**Work instruction**
How many lines in the records below contain "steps"? Reply with the number alone.

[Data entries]

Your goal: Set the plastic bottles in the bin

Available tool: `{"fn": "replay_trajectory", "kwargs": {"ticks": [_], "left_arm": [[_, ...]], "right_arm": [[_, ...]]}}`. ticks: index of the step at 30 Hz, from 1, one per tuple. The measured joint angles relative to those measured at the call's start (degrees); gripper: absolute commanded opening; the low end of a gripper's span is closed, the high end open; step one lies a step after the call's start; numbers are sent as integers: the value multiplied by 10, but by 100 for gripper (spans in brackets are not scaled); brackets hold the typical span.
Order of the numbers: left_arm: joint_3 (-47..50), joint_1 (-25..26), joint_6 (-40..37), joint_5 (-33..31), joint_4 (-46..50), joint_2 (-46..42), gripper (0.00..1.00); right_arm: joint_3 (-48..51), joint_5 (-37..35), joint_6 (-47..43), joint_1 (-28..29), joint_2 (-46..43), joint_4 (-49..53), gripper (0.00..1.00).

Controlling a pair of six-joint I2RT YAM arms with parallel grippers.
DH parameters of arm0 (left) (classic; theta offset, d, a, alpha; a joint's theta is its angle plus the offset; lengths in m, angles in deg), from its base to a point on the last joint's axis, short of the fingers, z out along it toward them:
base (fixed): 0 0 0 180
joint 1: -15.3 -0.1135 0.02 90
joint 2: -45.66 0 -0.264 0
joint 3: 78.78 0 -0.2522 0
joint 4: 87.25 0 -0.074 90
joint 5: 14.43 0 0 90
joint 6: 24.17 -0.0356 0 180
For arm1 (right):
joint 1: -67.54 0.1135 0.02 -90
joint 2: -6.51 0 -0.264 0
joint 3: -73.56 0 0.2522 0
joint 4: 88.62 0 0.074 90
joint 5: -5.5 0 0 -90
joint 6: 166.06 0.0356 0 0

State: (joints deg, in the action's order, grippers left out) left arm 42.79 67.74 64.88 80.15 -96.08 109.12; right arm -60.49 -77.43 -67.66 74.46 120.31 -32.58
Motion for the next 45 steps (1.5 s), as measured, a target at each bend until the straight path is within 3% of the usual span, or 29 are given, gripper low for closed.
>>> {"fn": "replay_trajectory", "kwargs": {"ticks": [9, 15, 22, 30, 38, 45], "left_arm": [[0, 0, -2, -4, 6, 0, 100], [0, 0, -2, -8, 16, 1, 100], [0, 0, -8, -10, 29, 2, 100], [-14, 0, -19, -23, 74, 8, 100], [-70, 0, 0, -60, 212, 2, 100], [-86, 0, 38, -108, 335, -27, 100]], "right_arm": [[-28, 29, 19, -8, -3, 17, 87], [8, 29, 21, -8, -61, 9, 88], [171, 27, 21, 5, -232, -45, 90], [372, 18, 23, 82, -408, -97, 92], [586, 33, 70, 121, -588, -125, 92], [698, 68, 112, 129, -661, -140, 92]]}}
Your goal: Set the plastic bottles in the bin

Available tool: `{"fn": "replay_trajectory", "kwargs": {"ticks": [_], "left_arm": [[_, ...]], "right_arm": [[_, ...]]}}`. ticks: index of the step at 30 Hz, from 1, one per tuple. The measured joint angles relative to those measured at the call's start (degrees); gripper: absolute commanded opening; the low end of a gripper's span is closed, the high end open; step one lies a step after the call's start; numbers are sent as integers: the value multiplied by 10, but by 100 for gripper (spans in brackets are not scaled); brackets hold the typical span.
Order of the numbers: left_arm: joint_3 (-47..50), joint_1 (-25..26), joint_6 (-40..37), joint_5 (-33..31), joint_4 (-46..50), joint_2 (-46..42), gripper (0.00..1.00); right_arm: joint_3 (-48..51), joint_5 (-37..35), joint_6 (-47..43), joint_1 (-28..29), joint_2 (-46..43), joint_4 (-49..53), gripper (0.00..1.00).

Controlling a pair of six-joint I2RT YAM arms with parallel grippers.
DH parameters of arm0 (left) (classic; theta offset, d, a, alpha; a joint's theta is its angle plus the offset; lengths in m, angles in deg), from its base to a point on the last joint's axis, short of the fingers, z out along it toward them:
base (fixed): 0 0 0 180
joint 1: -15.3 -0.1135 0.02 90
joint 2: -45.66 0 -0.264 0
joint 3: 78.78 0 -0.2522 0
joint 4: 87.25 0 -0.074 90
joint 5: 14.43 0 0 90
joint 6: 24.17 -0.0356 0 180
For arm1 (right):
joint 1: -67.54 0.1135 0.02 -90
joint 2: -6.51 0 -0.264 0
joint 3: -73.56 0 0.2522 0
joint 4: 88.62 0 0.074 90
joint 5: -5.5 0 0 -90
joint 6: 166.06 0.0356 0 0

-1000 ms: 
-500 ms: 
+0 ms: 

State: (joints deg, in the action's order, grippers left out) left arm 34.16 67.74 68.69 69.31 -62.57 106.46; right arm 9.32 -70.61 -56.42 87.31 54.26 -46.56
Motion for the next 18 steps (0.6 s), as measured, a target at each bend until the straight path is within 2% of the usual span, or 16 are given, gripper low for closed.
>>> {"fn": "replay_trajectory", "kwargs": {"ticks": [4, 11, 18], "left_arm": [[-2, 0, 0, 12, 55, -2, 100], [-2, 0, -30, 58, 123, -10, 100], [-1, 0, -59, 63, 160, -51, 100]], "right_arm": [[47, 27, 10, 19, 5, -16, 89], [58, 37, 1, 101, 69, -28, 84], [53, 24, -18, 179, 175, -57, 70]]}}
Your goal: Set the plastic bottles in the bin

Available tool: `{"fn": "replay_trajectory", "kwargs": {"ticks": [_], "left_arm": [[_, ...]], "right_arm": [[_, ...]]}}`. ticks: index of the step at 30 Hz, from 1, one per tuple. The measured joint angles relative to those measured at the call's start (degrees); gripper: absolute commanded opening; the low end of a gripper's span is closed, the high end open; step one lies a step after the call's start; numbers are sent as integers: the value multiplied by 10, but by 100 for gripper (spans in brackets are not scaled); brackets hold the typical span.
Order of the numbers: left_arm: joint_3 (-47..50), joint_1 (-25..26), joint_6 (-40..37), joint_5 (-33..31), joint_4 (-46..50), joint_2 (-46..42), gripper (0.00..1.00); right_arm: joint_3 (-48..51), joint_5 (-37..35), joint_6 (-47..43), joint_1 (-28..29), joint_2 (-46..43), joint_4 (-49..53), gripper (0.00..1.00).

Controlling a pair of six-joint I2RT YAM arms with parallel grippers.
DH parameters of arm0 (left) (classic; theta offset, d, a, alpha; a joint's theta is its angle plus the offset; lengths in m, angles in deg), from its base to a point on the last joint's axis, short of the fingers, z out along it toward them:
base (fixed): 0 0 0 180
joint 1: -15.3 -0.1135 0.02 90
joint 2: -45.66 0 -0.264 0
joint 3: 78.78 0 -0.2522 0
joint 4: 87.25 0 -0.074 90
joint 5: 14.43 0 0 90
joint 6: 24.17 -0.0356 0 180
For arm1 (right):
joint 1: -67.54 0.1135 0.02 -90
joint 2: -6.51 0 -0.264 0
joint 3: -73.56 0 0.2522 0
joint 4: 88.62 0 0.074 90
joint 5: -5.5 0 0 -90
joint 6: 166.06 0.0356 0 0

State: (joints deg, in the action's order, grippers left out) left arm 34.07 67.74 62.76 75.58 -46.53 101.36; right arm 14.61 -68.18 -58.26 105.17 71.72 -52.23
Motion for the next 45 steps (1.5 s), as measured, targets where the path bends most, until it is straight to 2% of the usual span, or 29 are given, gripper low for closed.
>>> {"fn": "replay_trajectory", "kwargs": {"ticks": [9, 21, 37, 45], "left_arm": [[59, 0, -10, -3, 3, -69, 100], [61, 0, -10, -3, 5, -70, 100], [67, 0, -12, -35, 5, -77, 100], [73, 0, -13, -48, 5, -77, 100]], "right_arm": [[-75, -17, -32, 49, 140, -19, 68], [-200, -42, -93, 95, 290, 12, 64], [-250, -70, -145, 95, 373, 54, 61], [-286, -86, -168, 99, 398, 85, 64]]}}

**Your solution**
3